Era previsible que Rajoy no hiciera una contrarreforma del radicalismo social de Zapatero. Su satisfacción porque el Tribunal Constitucional convalidara el matrimonio homosexual ha certificado que la suya es una derecha laica. Lo muestra también el hecho de que dentro del PP haya una resistencia grande a una modificación de la ley del aborto que mejore la tutela de la vida. Y, a pesar de todo, la frialdad de los populares sigue siendo preferible, de momento, al laicismo agresivo de la izquierda.
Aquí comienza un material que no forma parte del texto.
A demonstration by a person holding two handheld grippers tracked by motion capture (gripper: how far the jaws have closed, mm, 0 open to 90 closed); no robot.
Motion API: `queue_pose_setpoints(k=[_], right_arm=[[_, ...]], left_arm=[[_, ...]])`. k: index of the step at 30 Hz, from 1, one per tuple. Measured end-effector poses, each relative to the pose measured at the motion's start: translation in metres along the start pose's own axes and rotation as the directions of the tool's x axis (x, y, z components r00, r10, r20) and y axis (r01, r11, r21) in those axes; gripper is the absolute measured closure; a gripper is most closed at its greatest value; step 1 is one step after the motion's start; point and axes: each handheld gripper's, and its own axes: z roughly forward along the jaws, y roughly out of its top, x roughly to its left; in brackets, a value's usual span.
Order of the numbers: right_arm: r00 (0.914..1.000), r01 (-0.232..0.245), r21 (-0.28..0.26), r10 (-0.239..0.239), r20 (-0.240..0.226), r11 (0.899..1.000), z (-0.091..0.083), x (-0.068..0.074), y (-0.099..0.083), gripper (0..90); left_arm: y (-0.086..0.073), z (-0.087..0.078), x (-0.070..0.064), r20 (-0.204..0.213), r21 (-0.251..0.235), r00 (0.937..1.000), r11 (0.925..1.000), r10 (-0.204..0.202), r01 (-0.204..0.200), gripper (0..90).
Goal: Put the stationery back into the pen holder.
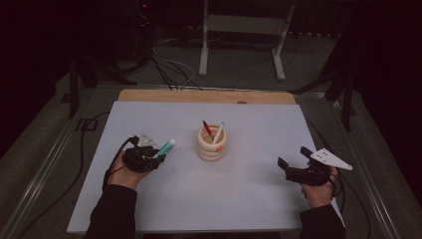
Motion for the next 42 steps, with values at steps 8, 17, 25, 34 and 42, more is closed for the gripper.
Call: queue_pose_setpoints(k=[8,17,25,34,42], right_arm=[[1.0000,-0.001,0.000,0.001,0.000,1.000,0.000,0.000,0.000,0.0],[1.0000,0.000,0.001,0.000,-0.002,1.000,0.000,0.000,0.000,0.0],[1.0000,0.002,0.001,-0.002,-0.003,1.000,0.001,0.001,-0.001,0.0],[1.0000,0.001,0.001,-0.001,-0.006,1.000,0.001,0.001,-0.001,0.0],[1.0000,0.001,0.002,-0.001,-0.006,1.000,0.002,0.001,-0.001,0.0]], left_arm=[[0.012,-0.006,0.003,0.024,-0.022,0.9994,0.9995,0.025,-0.024,66.1],[0.017,-0.017,0.010,0.042,-0.054,0.9988,0.9982,0.026,-0.024,66.1],[0.022,-0.021,0.014,0.052,-0.063,0.9979,0.9974,0.039,-0.036,66.1],[0.030,-0.021,0.018,0.075,-0.082,0.9955,0.9953,0.058,-0.051,66.1],[0.039,-0.022,0.020,0.084,-0.085,0.9938,0.9942,0.073,-0.066,66.1]])
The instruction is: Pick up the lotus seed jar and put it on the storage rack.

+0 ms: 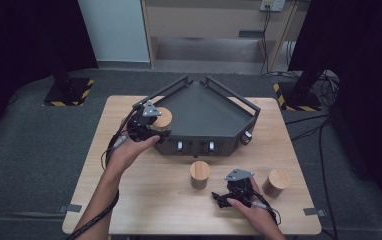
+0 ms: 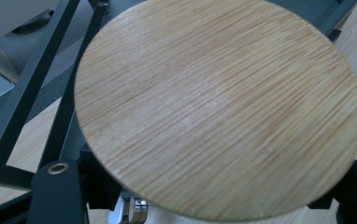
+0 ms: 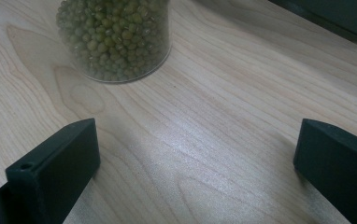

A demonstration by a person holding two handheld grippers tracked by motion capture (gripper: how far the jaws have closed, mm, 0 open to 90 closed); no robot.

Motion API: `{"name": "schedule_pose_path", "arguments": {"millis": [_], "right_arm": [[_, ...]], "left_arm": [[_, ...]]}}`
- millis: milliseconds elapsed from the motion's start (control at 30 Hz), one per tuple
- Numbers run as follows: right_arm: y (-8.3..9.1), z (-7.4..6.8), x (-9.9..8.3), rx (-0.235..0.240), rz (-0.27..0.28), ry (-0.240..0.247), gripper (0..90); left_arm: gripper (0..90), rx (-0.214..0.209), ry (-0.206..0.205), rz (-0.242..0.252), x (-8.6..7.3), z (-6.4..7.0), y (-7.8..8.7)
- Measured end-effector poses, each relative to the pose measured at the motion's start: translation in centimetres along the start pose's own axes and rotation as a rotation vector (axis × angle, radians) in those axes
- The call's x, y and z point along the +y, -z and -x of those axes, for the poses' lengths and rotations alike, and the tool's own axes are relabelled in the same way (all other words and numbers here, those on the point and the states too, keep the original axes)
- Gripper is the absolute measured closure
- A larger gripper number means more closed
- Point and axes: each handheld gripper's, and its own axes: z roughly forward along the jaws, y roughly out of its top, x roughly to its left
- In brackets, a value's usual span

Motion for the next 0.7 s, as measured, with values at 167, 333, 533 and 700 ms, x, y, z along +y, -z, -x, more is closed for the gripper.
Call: {"name": "schedule_pose_path", "arguments": {"millis": [167,333,533,700], "right_arm": [[0.0,0.0,0.0,0.000,0.000,0.000,0.7],[0.0,0.0,0.0,0.000,0.000,0.000,0.7],[0.0,0.0,0.0,0.000,0.001,0.000,0.7],[0.0,0.0,0.0,0.000,0.001,0.000,0.7]], "left_arm": [[24.4,0.001,0.007,0.004,0.3,-0.1,-0.6],[24.4,0.002,0.012,0.004,0.7,-0.3,-1.1],[24.5,0.005,0.013,0.005,1.2,-0.5,-1.5],[24.4,0.006,0.014,0.002,1.6,-0.8,-2.0]]}}
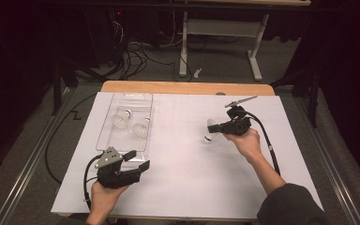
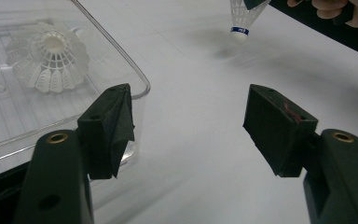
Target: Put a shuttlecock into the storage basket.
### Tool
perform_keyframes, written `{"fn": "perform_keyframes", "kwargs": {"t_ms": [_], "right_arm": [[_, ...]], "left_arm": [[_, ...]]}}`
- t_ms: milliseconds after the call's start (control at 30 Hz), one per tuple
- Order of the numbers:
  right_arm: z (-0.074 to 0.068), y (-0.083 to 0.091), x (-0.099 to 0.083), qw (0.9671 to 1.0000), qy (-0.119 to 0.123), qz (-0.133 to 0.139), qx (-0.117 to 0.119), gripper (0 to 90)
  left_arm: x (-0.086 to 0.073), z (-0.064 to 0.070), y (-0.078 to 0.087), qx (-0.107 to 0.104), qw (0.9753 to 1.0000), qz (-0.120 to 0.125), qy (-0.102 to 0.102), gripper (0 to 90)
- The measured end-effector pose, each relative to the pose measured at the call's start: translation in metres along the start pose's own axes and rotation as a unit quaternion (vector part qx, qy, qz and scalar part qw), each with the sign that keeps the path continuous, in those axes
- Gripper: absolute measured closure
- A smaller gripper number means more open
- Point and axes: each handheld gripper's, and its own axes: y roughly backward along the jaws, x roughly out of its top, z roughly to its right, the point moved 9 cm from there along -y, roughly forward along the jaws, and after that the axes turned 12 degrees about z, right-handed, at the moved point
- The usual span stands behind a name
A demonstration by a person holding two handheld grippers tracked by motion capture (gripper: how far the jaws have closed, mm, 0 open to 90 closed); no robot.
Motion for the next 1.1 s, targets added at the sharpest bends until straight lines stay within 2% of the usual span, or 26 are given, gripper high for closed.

Esta voluntad del PP de distanciarse de lo que en otros tiempos se llamaba de un modo un poco ambiguo el “humanismo cristiano” puede ser una buena oportunidad. Aleja todo posible proyecto de construir una presencia católica desde arriba que de por supuesto el contenido de la fe. El paisaje está más despejado. Ninguna hegemonía es posible, ninguna hegemonía es deseable. La presencia cristiana sólo se mantendrá en pie por el testimonio de una vida más humana que reclama espacios de libertad. La capacidad de tutelar esa libertad, de dar mayor protagonismo a la sociedad, de poner en marcha el cambio del sistema del bienestar para hacerlo más sostenible, así como el uso que se haga de una energía serena para frenar al nacionalismo y sus pretensiones secesionistas, serán algunos de los criterios para valorar una legislatura a la que le quedan dos años. Será entonces insuficiente que utilice como argumente electoral el miedo a que vuelva el viejo frente popular, el que unió en otros tiempos a la izquierda y al nacionalismo radical.